WALTER. Olivia ! Olivia !

OSWALD. Cette femme est à moi, tu me l’as prise, tu vas mourir.

WALTER. Mais qui donc es-tu ?

OSWALD. Nul être vivant ne doit le savoir, mais je vais te le dire, car tu ne pourras pas le répéter… Walter de Mansdorf, je te hais. Te souviens-tu du village d’Heilbroun !

WALTER, reculant devant l’épée d’Oswald qui s’avance sur lui et le pousse au fond vers l’escalier de pierre. Heilbroun.

OSWALD. Te souviens-tu du ravin de la Croix-de-Pierre ?…

WALTER, même mouvement. Le ravin de la Croix-de-Pierre.

OSWALD. Walter de Mansdorf, te souviens-tu de la place publique d’Heidelberg.

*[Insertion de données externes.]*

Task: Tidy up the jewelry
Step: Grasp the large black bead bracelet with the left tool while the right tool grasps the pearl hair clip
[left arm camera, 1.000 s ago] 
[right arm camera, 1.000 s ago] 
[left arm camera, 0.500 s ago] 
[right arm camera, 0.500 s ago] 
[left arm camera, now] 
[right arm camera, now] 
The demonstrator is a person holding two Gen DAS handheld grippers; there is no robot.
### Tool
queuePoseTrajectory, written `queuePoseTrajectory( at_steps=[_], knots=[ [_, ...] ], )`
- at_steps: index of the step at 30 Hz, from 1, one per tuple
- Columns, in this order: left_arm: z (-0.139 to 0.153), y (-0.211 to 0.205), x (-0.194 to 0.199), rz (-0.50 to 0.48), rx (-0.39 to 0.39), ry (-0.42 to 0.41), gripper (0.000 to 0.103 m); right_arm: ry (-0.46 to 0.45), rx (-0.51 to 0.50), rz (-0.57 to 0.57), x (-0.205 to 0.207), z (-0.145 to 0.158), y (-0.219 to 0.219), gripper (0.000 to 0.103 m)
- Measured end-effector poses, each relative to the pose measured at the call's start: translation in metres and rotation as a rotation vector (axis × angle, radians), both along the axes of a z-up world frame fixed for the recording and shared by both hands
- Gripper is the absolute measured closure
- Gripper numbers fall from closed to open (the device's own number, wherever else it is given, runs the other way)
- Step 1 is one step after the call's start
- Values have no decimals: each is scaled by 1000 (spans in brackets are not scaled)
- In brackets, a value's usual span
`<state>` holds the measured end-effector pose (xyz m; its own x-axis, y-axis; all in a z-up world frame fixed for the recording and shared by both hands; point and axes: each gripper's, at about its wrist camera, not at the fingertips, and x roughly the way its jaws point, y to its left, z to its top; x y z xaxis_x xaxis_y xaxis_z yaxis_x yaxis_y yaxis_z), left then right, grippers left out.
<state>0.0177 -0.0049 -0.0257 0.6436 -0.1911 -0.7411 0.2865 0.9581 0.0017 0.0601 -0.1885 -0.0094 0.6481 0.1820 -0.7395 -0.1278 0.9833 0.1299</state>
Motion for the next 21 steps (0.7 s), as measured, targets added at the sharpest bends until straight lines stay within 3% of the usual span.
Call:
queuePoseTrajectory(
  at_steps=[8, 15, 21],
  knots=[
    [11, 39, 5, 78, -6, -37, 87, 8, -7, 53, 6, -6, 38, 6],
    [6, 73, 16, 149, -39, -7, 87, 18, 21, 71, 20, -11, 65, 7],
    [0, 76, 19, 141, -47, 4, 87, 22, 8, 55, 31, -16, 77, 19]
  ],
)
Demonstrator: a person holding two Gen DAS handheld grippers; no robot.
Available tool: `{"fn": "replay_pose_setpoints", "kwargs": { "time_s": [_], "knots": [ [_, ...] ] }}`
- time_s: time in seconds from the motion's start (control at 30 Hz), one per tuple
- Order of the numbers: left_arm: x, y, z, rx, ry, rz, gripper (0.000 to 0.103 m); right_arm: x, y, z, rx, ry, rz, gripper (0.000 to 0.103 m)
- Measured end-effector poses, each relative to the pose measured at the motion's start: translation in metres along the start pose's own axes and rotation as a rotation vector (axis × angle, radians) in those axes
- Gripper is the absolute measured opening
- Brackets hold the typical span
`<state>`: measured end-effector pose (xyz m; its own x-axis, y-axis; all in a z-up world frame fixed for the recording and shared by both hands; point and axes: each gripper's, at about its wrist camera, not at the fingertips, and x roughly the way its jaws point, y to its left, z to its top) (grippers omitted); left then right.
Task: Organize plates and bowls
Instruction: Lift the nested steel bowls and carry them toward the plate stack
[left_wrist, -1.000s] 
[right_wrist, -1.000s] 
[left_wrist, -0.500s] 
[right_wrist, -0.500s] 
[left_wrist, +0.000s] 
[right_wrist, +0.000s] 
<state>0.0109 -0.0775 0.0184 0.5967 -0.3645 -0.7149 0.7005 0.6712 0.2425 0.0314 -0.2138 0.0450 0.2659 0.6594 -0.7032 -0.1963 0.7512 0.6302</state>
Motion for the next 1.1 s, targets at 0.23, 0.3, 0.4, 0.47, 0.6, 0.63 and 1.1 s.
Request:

WALTER, arrivant à reculons à l’escalier et descendant malgré lui. La place d’Heidelberg.

OSWALD. Walter de Mansdorf, te souviens-tu de l’étudiant Oswald Lanz dont tu as arrêté la fuite…

WALTER. Oui, oui…

OSWALD. Dont tu as fait tomber la tête.

WALTER. Mon Dieu !…

OSWALD. Eh ! bien… c’est moi…

WALTER, poussant un cri de terreur et reculant toujours sur l’escalier devant l’épée d’Oswald. Ah !…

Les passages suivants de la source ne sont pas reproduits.